Celebrities Writing Children’s Books is, of course, a long-established phenomenon at this point, and I should be clear that, at risk of having my membership of the Grumpy Professional Authors Union revoked, I don’t actually believe that it’s inherently a bad thing. Anything that gets kids excited about reading is to be celebrated, and at its best it can be a way of connecting children with voices and perspectives that they might miss out on seeing otherwise. I think it’s a shame that we live in a world where, in order to get a break in publishing, people from under-represented backgrounds have to first go to all the trouble of winning a TV cooking show, developing a successful pop career or becoming an international footballer, but hey. I dare say there are structural issues at play, and something’s better than nothing. I would simply suggest that when we’re using terms like "fresh voices" and "under-represented backgrounds", the first name my mind goes to is… not necessarily David Walliams. But, as I say, Celebrities Writing Children’s Books is in no way a new thing. What feels new is that they’ve started to notice comics.
Celebrities Writing Children’s Books is in no way a new thing. What feels new is that they’ve started to notice comics
It’s been a long journey getting to this point. I’ll be honest, for much of the fifteen years or so I’ve been making a living writing and drawing comics for children, at times it’s felt like a bit of a lonely road. Occasionally I’d hear from comics-loving friends, sleeper agents working in other parts of children’s publishing and doing their bit to trying to push the "maybe try making some graphic novels" agenda, that for a long time the ruling wisdom was that they are simply too hard, too expensive, too difficult. And yes, look, they are indeed all of those things.

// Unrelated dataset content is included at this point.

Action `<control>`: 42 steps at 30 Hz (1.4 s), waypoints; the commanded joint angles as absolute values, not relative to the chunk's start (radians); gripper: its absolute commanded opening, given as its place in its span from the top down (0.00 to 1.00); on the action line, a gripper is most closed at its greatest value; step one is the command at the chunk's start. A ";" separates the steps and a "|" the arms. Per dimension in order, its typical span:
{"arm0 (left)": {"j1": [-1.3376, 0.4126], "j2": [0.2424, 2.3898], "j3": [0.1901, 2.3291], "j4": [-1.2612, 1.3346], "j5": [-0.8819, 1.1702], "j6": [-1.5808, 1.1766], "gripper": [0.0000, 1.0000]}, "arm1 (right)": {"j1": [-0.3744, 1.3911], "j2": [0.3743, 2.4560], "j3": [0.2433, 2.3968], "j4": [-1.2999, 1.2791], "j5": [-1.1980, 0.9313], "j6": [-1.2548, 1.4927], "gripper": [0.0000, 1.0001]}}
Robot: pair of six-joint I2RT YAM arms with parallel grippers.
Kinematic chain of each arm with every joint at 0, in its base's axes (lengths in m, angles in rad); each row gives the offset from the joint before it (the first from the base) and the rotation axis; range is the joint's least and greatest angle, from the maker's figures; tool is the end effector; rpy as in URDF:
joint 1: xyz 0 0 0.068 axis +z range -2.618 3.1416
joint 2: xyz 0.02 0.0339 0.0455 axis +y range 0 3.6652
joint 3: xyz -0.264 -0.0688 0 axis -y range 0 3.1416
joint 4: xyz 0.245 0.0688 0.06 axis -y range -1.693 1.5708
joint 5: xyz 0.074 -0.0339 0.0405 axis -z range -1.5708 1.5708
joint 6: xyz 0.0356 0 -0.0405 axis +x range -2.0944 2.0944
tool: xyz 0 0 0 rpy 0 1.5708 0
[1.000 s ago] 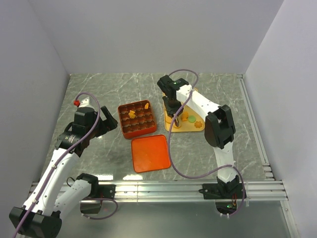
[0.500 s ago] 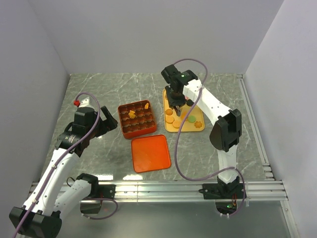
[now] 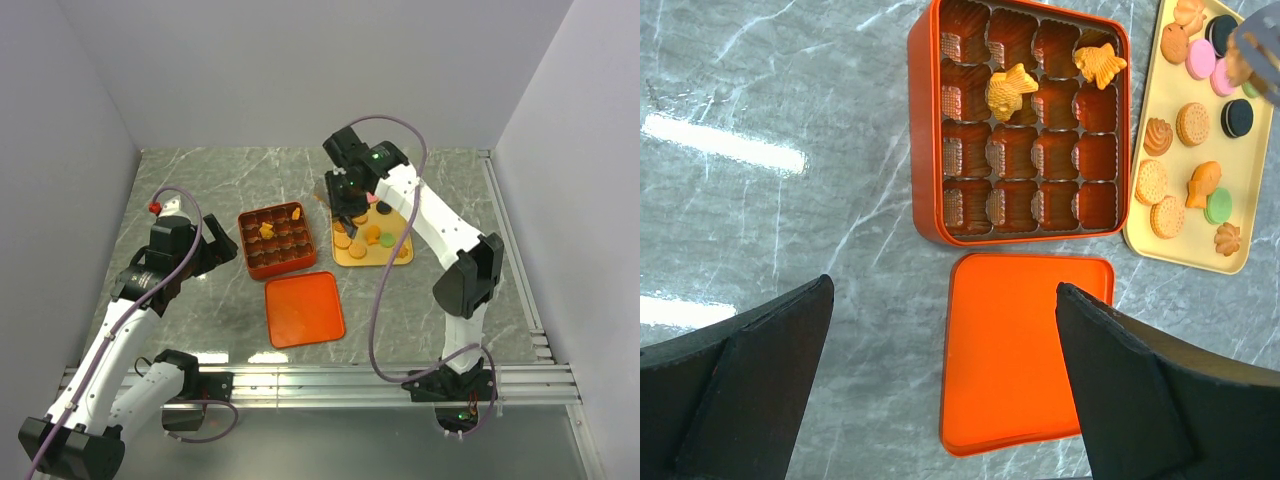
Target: Pack the cookies
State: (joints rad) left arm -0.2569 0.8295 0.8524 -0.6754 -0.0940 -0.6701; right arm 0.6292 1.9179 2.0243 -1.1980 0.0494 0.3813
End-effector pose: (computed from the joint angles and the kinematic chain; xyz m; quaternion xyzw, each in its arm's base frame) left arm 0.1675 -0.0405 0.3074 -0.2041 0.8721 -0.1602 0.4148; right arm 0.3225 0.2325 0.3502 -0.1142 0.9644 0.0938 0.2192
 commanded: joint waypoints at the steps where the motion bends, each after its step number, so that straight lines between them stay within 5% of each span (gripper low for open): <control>1: -0.261 0.830 0.861 -0.661 -0.086 -0.667 0.01 | 0.696 1.841 2.014 -1.143 -0.037 0.434 0.77; 18: -0.262 0.824 0.861 -0.664 -0.084 -0.664 0.01 | 0.767 1.911 1.959 -1.111 -0.038 0.465 0.77; 42: -0.264 0.821 0.861 -0.666 -0.092 -0.669 0.01 | 0.769 2.006 2.019 -1.117 0.037 0.472 0.57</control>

By their very nature comics are a very labour-intensive, time-consuming thing to create – and so by extension, if you’re going to pay your creators any kind of reasonable rate, an expensive thing to commission and publish. It’s a big undertaking. It takes commitment and investment and the willingness to take risks for something you believe in. But you know what that investment and risk-taking can give you, when combined with just the right combination of incredible talent and hard work, relentless creativity, and a sheer overwhelming love for the medium of comics? It can give you a Jamie Smart.
It’s been a great joy of the last couple of years to see Jamie’s Bunny vs Monkey – a long-established favourite for readers of The Phoenix – be republished in a new format, and to see everything finally start to click; for work and creator to connect with the audience they always deserved, to start to become fixtures on the bestseller lists. And I’d hope that as an industry, we could seize this breakthrough moment to celebrate and push some of the many other brilliant creators working in the field – Jess Bradley, Laura Ellen Anderson, Phil Corbett, James Turner and Yasmin Sheikh, RAMZEE, Adam and Lisa Murphy, Patrice Aggs, Mark Bradley and too many more to name – or indeed to focus on finding the new creators, the fresh voices and emerging talents that can take comics forward to the next breakthrough. Rather than seeing all the attention, all the column inches and bookshop space and supermarket shelves, be hoovered up by the Celebrity-Author Apex Predator who’s scented blood in the water, who’s suddenly spotted that our long-developing little ecosystem is suddenly looking juicy enough to swoop in and consume.
But hey, look. Let’s be positive. Adam Stower, Walliams’ collaborator, is amazing, so you know this thing’s going to look fantastic. I hope it is a tremendous success, and that this is one of those "rising tide lifts all ships" situations. Having spent years saying that more publishers should take a chance and make some comics for children, it would seem churlish of me to complain now that they’ve finally started to do so.
And after all, we won’t really know we’ve made it… until Jamie Oliver jumps on board too.